When asked where the real opportunities in European Web3 lie, A Feng's answer is simple: "I think Europe has two major advantages: one is its population of nearly 600 million, and the other is that most of these people live in developed countries."

In developing countries, people's average monthly income may only be a few hundred dollars, while European users' income levels are often 5 to 8 times that. When working on projects, the higher the net worth of the target customers, the more likely they are to pay for products and services, leading to higher potential returns.

How to Tax?

On April 20, 2023, the European Parliament passed the EU's Markets in Crypto-Assets Regulation (MiCA) with 517 votes in favor. This is one of the most comprehensive regulatory frameworks for digital assets to date, covering 27 EU member states, as well as Norway, Iceland, and Liechtenstein in the European Economic Area (EEA).

Article 98 of MiCA, combined with the EU's eighth directive on administrative cooperation in taxation (DAC8), along with the unique characteristics of each country, forms a relatively complex but increasingly clear tax system. One common principle is: cryptocurrency transactions are exempt from value-added tax.

Under this unified principle, countries still retain their own tax characteristics. Germany and France are both representative in the compliance process for cryptocurrencies, and thus have become the two most discussed cases in the industry.

Germany is the first country in the world to officially recognize the legality of cryptocurrency transactions like Bitcoin, with the number of Bitcoin and Ethereum nodes second only to the U.S.

In Germany, cryptocurrencies are considered "private property," and taxation mainly involves income tax, value-added tax, and specific activity taxes.

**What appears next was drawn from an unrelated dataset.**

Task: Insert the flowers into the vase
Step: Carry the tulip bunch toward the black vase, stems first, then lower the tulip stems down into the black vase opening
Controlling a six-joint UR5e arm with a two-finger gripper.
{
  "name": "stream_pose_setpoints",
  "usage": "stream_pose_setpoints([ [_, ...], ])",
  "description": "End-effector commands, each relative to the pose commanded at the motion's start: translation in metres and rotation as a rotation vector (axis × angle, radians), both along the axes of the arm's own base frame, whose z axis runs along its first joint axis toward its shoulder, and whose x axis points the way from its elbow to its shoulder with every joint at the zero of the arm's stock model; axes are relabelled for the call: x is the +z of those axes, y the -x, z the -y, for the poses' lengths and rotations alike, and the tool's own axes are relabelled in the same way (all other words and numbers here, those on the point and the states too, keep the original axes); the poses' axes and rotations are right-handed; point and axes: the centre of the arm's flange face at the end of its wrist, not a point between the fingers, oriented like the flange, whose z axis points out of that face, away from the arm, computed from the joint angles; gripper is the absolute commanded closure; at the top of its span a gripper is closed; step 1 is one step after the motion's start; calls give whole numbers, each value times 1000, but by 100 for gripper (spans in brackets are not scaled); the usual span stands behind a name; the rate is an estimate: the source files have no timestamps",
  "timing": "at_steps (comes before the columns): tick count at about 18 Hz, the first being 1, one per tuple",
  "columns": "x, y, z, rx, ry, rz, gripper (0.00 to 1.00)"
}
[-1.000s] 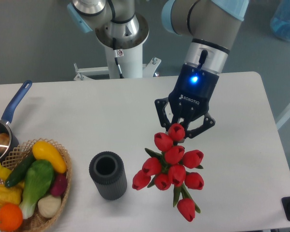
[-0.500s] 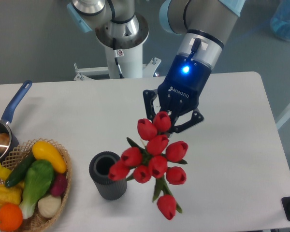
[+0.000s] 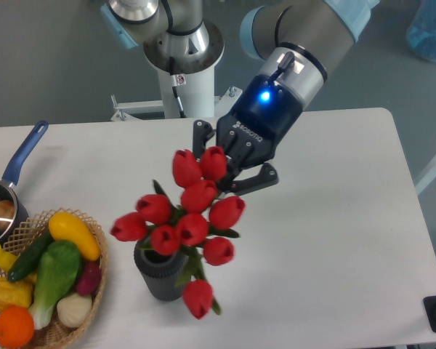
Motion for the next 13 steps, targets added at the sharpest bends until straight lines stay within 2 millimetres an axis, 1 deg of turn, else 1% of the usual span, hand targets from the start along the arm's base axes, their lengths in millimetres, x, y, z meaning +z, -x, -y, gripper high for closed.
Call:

If you sell cryptocurrency after holding it for more than a year, the profit portion can be exempt from income tax; selling within a year requires paying up to 45% income tax.

When using cryptocurrency to pay for goods or services, if the price of the coin has risen since it was held, this appreciation will be considered income and subject to tax; however, if the holding period exceeds one year, this portion of the profit can also be tax-exempt.

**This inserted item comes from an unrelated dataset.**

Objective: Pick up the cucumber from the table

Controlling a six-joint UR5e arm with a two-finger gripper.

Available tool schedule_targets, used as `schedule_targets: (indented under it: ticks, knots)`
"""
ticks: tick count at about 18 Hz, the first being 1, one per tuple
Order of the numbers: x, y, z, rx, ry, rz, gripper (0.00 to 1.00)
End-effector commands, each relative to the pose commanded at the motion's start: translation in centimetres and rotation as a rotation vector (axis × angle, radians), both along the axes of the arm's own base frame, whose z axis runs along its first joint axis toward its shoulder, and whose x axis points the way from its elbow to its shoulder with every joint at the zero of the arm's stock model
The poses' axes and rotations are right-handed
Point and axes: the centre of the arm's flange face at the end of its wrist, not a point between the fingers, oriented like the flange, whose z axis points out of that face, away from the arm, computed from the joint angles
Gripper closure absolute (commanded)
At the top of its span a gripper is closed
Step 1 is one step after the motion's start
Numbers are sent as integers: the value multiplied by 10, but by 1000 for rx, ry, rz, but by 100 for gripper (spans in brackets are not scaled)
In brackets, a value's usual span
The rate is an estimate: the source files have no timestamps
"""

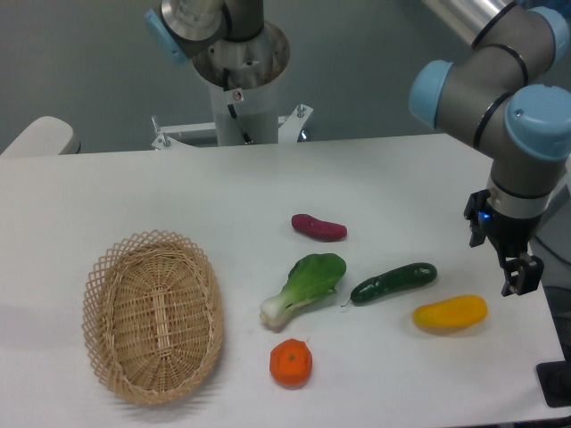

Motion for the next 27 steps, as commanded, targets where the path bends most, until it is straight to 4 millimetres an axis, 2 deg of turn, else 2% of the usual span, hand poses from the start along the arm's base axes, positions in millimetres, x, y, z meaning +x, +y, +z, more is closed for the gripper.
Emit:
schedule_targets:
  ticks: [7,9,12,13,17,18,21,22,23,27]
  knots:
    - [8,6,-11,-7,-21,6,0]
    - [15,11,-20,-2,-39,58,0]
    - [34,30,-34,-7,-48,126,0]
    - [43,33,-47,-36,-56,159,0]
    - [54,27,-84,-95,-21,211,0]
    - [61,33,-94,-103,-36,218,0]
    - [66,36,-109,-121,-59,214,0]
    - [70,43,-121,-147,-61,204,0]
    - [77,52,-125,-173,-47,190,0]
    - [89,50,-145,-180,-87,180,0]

For activities such as staking, lending, and airdrops, the German tax authorities require declaration and payment of income tax; mining is classified as a commercial activity and is subject to business tax.

In France, cryptocurrencies are considered movable property, and the tax burden on cryptocurrencies is relatively high, with long-term holdings not being tax-exempt.

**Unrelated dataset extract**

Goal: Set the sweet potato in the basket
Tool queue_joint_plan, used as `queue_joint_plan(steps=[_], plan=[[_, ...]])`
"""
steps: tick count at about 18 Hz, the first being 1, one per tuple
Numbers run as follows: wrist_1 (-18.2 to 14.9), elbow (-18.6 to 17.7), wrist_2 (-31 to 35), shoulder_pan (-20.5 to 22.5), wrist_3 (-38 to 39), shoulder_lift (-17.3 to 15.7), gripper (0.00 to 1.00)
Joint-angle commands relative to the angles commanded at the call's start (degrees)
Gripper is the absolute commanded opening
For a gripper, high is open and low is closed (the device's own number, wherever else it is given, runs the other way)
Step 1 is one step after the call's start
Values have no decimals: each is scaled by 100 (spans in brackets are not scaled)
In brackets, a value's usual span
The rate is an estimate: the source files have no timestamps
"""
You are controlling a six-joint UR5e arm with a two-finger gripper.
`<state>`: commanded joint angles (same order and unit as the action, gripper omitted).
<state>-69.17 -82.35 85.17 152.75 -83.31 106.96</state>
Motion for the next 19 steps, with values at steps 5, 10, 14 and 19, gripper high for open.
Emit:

France's regulations on value-added tax are consistent with Germany's, but a 30% capital gains tax applies to profits from trading. If trading cryptocurrencies is deemed a professional activity, business profit tax must be paid, which may be at a higher rate. However, tax obligations are triggered only when cryptocurrencies are sold for fiat currency, with profits not exceeding 305 euros being tax-exempt.

French crypto mining companies are taxed according to BNC (non-commercial profits) at a rate of 45%. Non-commercial miners with annual income below 70,000 euros may qualify for certain BNC tax reductions, but individuals or businesses classified as commercial activities cannot enjoy these reductions.

In addition to tax policies, other corresponding policies are gradually being implemented. According to Vanessa, this is the best of times: With the advancement of compliance, more people will think about long-term operations, creating businesses with stable income rather than primarily issuing tokens.

In the eyes of many, the Web3 world in Europe seems to be less lively, lacking the stories of hundredfold coin myths and the dramatic emotional fluctuations of price movements.

However, from another perspective, on this land where idealism and institutionalism intertwine, a different type of crypto enterprise and participant is emerging. They care more about whether the product is being used, whether the project can sustain itself, and whether it can find a continuous business model in a strictly compliant environment.

We may have reason to believe that in this land of idealism, more unique crypto new species will emerge in the future.